━━━ DATA IN THIS EXERCISE

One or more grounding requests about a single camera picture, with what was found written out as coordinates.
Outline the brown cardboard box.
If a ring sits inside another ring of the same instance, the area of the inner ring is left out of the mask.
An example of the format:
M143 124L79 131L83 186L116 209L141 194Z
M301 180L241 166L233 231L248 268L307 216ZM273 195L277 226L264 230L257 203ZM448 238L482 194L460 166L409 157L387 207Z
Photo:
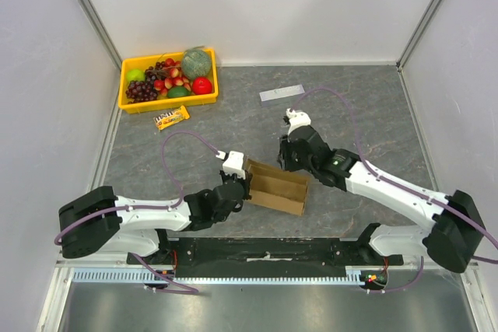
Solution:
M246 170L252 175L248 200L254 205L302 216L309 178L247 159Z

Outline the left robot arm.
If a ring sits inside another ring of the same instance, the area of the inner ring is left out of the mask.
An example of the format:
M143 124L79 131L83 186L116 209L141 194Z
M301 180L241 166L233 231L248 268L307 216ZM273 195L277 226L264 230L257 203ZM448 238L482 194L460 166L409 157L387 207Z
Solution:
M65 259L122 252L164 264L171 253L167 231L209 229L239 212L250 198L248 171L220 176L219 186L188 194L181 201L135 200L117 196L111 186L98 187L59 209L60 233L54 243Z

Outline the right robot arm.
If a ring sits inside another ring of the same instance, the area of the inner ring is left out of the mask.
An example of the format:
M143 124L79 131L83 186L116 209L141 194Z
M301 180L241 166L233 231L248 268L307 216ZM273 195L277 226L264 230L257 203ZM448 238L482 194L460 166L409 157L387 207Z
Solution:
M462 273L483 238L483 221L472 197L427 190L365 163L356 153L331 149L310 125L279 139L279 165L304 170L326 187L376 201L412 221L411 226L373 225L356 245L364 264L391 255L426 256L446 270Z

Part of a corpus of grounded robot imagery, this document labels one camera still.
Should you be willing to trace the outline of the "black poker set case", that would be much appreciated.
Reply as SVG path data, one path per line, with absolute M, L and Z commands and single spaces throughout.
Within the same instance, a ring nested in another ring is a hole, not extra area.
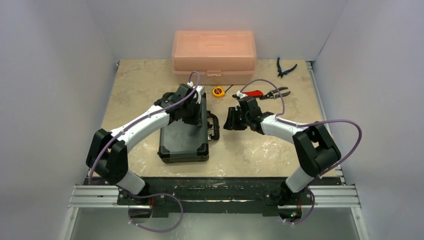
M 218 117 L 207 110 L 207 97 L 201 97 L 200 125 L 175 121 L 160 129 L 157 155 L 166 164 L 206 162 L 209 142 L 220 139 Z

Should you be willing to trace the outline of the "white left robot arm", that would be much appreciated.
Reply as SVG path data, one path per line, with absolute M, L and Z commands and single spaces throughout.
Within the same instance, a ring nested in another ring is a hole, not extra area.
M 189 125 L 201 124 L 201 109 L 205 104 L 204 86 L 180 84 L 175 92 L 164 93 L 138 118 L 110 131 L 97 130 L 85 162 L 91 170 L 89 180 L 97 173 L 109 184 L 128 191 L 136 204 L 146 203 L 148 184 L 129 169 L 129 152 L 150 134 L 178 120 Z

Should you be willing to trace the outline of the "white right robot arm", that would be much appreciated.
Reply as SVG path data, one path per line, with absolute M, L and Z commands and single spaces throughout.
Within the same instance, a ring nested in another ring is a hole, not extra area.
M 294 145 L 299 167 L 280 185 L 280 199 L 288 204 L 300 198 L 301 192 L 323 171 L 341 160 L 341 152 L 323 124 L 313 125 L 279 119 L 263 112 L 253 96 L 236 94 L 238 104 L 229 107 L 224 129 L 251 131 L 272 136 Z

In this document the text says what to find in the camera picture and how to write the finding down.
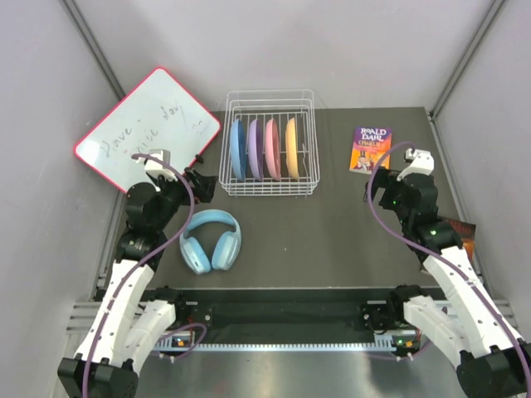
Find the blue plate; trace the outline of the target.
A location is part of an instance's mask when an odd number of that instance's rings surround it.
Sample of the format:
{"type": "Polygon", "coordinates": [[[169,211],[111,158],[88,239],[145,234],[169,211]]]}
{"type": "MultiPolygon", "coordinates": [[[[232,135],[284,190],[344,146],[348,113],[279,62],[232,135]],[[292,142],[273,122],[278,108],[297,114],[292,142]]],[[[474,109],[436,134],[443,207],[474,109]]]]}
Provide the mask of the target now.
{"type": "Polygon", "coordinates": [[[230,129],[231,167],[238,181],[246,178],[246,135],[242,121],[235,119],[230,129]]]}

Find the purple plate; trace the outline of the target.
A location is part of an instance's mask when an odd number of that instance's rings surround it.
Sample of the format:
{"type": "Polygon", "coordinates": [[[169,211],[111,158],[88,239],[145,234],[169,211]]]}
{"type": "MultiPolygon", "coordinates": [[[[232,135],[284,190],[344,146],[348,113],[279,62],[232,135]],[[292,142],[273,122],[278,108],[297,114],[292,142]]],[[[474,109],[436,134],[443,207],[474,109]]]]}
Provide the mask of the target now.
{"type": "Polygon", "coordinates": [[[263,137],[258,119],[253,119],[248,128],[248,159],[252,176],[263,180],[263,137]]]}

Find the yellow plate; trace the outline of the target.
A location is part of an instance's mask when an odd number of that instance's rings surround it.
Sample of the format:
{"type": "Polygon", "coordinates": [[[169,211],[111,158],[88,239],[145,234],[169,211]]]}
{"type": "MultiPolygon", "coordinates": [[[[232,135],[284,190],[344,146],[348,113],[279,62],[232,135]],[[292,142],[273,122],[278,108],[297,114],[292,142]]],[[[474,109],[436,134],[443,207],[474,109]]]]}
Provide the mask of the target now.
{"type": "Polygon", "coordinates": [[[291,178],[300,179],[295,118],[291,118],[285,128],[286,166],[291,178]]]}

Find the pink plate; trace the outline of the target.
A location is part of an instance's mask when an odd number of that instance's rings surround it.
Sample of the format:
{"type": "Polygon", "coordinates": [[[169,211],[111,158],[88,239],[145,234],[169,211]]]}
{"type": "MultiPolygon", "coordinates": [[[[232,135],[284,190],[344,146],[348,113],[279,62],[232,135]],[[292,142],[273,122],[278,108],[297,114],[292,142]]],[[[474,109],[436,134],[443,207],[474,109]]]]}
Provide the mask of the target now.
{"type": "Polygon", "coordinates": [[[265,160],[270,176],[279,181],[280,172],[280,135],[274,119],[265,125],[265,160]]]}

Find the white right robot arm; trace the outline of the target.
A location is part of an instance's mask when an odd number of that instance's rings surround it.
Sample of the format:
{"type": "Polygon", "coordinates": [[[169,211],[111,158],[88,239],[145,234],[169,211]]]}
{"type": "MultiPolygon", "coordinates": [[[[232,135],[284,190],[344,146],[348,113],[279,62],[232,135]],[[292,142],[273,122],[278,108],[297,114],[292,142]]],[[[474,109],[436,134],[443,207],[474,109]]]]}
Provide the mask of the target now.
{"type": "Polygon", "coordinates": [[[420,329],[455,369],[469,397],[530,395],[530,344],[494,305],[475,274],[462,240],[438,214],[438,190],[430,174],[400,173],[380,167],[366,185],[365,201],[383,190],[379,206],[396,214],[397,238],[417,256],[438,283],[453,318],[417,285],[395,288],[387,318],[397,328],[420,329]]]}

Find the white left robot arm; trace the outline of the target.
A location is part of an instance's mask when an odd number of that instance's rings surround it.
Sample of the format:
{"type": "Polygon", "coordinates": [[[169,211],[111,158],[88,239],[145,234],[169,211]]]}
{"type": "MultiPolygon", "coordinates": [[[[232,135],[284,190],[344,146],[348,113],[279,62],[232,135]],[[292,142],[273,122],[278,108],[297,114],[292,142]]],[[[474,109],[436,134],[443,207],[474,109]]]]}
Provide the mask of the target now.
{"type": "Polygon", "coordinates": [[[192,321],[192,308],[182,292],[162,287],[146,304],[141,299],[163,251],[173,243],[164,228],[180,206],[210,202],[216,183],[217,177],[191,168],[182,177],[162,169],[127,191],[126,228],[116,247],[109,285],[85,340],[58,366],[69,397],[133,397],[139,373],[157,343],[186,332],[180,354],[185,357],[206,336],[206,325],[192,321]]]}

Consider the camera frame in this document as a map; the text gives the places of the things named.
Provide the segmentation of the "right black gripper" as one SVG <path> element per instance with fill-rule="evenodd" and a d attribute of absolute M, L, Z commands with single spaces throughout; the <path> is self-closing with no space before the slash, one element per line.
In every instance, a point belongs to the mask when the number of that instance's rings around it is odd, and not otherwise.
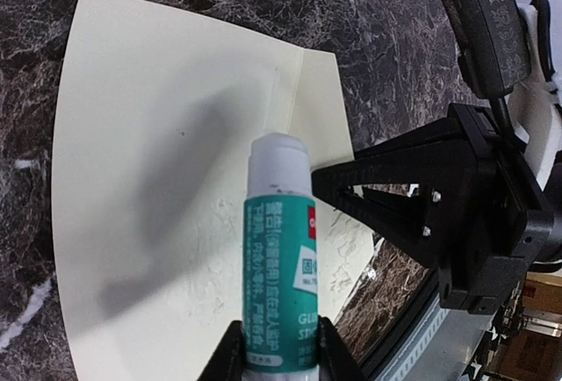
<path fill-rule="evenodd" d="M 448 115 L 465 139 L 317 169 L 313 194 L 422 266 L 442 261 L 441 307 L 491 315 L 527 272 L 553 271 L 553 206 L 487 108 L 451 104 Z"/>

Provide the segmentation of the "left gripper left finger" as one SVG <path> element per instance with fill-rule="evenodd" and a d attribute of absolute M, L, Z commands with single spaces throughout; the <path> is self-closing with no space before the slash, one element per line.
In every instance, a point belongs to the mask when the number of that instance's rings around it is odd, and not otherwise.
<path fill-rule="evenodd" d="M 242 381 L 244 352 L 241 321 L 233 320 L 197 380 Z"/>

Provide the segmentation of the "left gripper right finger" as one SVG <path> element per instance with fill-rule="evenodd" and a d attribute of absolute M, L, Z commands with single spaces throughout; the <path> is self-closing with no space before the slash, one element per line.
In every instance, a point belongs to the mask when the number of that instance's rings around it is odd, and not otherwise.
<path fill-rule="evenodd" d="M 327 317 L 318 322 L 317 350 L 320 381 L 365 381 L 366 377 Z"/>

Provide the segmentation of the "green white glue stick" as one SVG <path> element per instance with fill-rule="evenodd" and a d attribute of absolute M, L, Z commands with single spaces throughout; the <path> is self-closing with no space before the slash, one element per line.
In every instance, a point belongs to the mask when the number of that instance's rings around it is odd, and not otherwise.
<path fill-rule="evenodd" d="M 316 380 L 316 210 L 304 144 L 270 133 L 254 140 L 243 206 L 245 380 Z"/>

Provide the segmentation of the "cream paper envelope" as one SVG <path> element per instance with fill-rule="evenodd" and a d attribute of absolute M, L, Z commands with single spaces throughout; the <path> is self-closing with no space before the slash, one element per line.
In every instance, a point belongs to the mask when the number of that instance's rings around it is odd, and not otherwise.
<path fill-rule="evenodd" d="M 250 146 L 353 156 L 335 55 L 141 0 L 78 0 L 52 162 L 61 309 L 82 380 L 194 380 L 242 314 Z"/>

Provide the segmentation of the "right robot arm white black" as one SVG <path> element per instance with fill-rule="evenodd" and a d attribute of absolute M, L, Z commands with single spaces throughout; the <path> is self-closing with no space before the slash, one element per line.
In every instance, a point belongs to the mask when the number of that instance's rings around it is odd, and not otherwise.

━━━━━━

— WHAT YOU SHOULD DO —
Please give again the entries word for word, starting at the first line and ending with the line that contains "Outline the left robot arm."; include both of those lines but none of the pictures.

— TASK OUTPUT —
One or more grounding requests about a single camera picture, with what was found written out as coordinates.
Outline the brown cardboard box.
If a ring sits inside another ring of the same instance, the area of the inner ring is left out of the mask.
An example of the format:
M143 124L79 131L83 186L116 209L141 194Z
M301 180L241 166L233 231L248 268L307 216ZM273 195L277 226L264 230L257 203ZM448 238L482 194L460 166L409 157L387 207Z
Photo:
Solution:
M246 170L252 175L248 200L254 205L302 216L309 178L247 159Z

Outline the left robot arm.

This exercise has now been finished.